Your goal: When a line in the data below includes "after", pick it out and copy it.

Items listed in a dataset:
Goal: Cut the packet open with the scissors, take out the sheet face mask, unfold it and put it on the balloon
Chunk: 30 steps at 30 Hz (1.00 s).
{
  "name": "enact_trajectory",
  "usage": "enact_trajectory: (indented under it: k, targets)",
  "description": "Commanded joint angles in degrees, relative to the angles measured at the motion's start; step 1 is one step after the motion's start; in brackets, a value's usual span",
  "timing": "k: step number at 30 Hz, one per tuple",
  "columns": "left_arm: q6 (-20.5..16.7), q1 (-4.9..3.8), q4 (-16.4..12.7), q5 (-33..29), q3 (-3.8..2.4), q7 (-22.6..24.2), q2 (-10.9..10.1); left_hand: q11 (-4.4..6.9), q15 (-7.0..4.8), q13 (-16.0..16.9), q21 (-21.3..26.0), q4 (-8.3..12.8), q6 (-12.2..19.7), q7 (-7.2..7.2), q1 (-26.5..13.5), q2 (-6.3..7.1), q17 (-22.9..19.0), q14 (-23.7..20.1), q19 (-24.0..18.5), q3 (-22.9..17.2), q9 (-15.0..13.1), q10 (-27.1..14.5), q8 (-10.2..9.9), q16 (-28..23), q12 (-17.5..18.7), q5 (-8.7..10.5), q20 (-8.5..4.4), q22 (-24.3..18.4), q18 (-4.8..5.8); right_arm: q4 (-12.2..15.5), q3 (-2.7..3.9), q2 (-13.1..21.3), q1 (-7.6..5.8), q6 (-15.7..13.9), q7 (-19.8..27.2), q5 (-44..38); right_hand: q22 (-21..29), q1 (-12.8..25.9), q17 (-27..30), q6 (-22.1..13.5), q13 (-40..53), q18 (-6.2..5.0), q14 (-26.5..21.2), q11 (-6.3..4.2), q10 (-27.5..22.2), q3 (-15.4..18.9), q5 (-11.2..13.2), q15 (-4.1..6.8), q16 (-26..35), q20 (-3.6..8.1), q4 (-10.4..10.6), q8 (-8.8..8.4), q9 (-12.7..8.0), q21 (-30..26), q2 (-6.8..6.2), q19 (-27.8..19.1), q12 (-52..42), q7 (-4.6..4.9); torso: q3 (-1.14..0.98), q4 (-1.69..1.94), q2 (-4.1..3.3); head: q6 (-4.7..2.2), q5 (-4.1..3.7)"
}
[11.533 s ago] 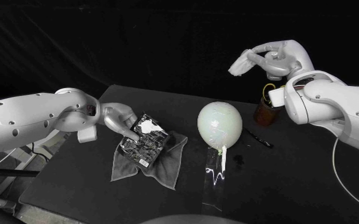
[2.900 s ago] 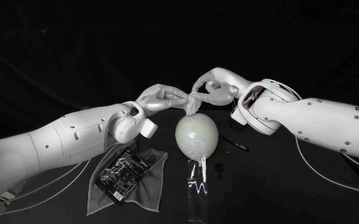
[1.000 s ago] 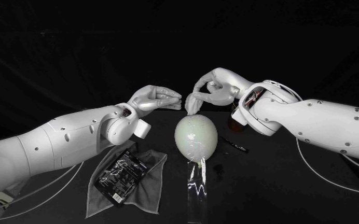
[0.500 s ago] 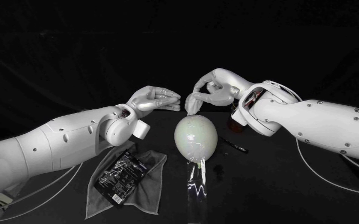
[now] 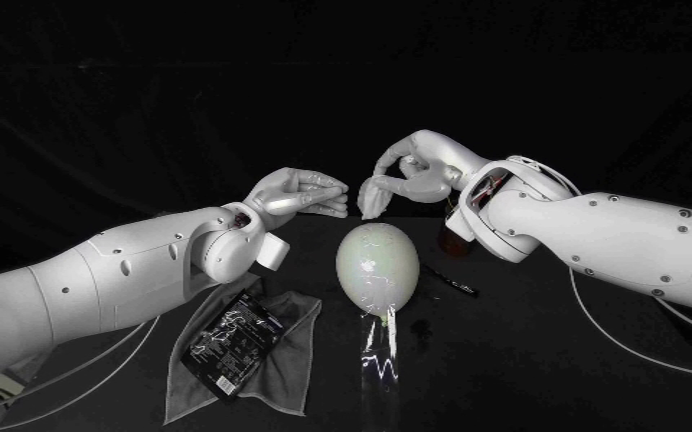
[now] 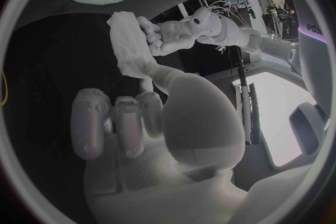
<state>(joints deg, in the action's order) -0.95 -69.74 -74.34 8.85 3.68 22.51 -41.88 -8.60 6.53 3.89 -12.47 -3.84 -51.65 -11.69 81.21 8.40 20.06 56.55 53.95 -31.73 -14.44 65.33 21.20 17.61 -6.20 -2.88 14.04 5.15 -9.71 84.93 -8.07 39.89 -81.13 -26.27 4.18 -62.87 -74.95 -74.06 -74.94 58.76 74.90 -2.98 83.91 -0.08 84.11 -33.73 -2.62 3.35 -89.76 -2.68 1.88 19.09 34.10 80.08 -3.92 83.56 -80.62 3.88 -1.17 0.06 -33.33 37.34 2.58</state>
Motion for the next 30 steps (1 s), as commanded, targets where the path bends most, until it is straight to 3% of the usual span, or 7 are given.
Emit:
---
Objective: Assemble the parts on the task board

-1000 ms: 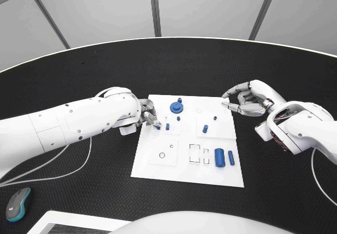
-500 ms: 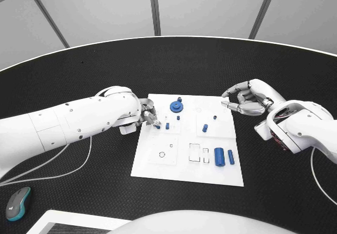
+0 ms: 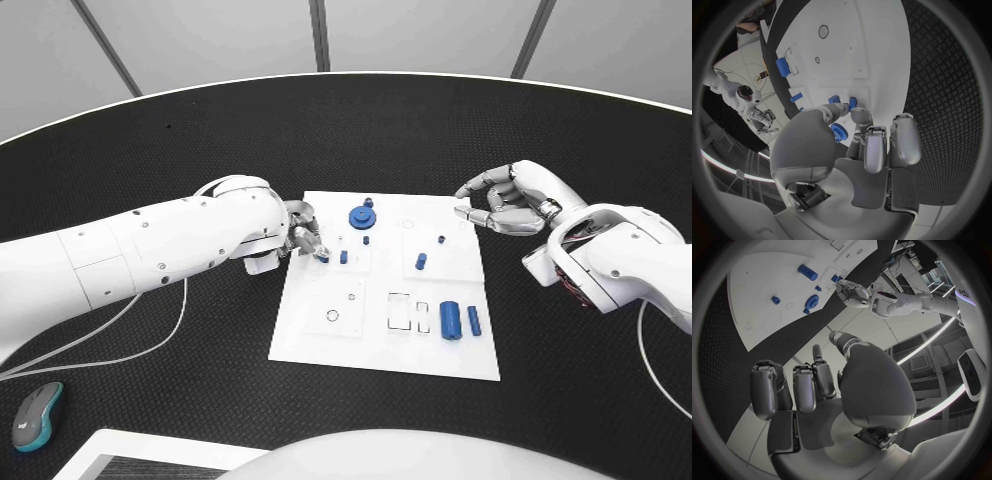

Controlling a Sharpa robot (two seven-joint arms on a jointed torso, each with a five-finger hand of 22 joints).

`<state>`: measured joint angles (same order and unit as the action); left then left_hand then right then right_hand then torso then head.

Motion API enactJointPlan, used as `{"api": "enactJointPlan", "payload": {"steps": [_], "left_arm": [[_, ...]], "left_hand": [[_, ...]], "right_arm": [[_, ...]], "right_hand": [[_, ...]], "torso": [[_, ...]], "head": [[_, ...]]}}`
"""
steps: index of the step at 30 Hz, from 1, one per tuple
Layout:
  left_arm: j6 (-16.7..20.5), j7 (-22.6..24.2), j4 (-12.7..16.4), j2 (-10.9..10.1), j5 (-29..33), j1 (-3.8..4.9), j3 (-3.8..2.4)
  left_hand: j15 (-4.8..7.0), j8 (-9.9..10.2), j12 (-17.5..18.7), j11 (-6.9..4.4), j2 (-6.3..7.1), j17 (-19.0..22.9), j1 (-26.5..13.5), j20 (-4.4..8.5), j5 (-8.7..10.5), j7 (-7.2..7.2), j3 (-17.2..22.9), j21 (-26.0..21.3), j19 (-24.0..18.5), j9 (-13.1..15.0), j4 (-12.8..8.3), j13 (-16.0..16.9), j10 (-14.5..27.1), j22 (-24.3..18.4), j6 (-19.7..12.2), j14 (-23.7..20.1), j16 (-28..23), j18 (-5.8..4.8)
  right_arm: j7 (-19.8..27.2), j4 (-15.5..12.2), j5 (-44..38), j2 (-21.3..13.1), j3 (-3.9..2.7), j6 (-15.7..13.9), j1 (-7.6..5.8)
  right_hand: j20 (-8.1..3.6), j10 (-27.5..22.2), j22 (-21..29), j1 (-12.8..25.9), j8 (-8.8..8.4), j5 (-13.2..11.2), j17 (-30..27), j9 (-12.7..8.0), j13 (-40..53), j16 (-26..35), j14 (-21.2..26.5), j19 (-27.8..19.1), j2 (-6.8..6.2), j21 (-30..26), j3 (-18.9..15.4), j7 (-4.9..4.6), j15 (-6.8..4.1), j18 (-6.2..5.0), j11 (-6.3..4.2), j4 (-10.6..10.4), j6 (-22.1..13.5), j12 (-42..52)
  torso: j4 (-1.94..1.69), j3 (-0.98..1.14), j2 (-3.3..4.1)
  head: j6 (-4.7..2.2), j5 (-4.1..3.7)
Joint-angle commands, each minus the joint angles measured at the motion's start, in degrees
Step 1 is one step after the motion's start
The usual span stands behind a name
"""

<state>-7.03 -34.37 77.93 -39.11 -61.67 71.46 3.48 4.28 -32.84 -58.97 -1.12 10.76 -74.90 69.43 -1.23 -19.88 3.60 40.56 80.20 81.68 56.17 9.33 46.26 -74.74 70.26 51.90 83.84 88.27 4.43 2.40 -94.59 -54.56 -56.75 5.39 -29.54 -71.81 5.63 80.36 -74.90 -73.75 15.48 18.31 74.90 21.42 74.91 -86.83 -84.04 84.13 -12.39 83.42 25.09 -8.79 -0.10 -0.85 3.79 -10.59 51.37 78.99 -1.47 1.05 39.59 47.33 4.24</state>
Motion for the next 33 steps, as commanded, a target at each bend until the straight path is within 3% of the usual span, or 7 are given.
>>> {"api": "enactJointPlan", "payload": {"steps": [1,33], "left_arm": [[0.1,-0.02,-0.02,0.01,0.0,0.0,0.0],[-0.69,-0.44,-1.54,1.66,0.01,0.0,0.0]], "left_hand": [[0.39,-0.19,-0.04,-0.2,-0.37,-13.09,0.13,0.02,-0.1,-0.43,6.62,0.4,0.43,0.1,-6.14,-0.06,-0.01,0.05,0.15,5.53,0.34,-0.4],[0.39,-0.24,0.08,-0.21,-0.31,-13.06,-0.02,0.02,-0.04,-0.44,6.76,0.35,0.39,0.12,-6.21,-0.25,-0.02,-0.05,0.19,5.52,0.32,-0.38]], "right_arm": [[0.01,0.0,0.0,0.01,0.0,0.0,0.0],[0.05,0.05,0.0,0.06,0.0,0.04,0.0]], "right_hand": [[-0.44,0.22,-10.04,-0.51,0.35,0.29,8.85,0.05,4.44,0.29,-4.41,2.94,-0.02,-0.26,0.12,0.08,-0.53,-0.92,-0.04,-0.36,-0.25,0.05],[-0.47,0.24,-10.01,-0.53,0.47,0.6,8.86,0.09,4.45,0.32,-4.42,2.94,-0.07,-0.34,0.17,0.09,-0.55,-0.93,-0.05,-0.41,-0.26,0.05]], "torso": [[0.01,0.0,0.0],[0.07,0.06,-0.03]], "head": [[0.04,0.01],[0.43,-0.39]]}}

Answer for the task:
  "description": "Commanded joint angles in degrees, relative to the angles measured at the motion's start; step 1 is one step after the motion's start; in brackets, a value's usual span",
Step 1 is one step after the motion's start

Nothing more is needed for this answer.